(YOUR GOAL):
The lines below are to be quoted exactly, from the first through the one that contains "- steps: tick".

(INFORMATION SUPPLIED):
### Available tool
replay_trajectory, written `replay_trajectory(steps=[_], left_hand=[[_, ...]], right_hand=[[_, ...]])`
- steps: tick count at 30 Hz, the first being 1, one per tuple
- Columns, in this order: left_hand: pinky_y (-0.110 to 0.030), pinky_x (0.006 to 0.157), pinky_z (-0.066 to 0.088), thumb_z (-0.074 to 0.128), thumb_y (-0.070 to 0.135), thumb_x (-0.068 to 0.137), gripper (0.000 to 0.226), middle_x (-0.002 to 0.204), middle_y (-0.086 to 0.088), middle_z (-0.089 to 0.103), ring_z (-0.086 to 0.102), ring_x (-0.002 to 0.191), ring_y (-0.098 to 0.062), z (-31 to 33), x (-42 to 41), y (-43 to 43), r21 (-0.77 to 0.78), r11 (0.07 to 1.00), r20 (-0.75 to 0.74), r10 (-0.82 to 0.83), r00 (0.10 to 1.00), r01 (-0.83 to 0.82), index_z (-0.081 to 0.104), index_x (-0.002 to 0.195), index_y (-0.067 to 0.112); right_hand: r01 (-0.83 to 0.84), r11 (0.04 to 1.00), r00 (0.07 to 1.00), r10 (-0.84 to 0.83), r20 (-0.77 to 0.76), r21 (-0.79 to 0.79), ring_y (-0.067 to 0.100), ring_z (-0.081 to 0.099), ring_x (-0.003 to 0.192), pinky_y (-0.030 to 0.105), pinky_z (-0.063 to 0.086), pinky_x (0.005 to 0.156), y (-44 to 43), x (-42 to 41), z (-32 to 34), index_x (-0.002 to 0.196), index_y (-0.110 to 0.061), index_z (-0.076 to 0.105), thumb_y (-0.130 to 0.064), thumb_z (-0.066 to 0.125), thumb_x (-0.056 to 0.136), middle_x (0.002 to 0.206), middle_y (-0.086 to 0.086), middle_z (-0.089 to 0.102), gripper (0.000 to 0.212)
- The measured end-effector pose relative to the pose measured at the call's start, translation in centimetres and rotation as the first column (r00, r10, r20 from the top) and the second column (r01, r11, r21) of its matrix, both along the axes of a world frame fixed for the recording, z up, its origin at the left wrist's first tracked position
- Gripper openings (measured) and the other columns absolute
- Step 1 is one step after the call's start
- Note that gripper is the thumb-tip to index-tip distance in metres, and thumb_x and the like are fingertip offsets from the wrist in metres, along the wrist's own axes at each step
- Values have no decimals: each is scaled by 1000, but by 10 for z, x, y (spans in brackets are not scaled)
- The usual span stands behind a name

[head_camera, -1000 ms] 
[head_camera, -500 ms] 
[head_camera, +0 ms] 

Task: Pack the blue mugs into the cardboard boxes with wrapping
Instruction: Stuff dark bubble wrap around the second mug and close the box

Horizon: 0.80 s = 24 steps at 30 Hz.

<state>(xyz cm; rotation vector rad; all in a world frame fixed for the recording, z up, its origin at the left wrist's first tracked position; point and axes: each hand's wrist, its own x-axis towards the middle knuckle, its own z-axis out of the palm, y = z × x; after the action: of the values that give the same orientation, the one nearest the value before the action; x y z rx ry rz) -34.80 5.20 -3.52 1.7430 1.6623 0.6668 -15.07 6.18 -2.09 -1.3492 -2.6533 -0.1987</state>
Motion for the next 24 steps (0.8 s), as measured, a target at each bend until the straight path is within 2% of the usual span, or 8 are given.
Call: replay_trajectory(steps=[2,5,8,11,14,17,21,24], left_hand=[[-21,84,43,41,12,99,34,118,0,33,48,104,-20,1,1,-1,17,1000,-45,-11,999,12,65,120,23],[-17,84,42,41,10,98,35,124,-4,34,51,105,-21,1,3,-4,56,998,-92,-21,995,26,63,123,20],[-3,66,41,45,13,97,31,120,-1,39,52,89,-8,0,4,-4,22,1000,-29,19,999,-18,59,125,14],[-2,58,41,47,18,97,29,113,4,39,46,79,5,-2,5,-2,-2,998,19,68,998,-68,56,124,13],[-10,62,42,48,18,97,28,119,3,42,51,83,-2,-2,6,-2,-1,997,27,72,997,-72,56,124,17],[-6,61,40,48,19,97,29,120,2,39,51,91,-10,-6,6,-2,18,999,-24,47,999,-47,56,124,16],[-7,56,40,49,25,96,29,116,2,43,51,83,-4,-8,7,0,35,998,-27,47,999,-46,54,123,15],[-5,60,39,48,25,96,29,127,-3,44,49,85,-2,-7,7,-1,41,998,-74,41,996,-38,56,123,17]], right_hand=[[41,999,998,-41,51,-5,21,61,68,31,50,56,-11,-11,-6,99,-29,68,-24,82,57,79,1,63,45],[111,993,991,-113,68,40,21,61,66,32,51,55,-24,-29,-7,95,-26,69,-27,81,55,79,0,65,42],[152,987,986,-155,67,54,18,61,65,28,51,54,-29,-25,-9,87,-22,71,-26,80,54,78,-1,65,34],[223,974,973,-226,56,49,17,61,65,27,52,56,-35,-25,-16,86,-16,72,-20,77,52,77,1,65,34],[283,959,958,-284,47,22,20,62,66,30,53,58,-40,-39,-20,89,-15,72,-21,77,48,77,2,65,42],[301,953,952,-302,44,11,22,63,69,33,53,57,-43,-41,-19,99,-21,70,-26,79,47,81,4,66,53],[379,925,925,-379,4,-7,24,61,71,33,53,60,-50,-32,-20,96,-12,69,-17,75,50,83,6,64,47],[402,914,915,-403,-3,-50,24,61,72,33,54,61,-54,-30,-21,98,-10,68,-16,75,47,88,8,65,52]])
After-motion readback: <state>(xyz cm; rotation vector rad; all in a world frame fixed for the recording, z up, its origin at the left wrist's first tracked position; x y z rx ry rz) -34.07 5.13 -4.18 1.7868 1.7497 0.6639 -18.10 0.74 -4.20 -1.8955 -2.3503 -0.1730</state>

(RESULT FOR THIS EXERCISE):
### Available tool
replay_trajectory, written `replay_trajectory(steps=[_], left_hand=[[_, ...]], right_hand=[[_, ...]])`
- steps: tick count at 30 Hz, the first being 1, one per tuple

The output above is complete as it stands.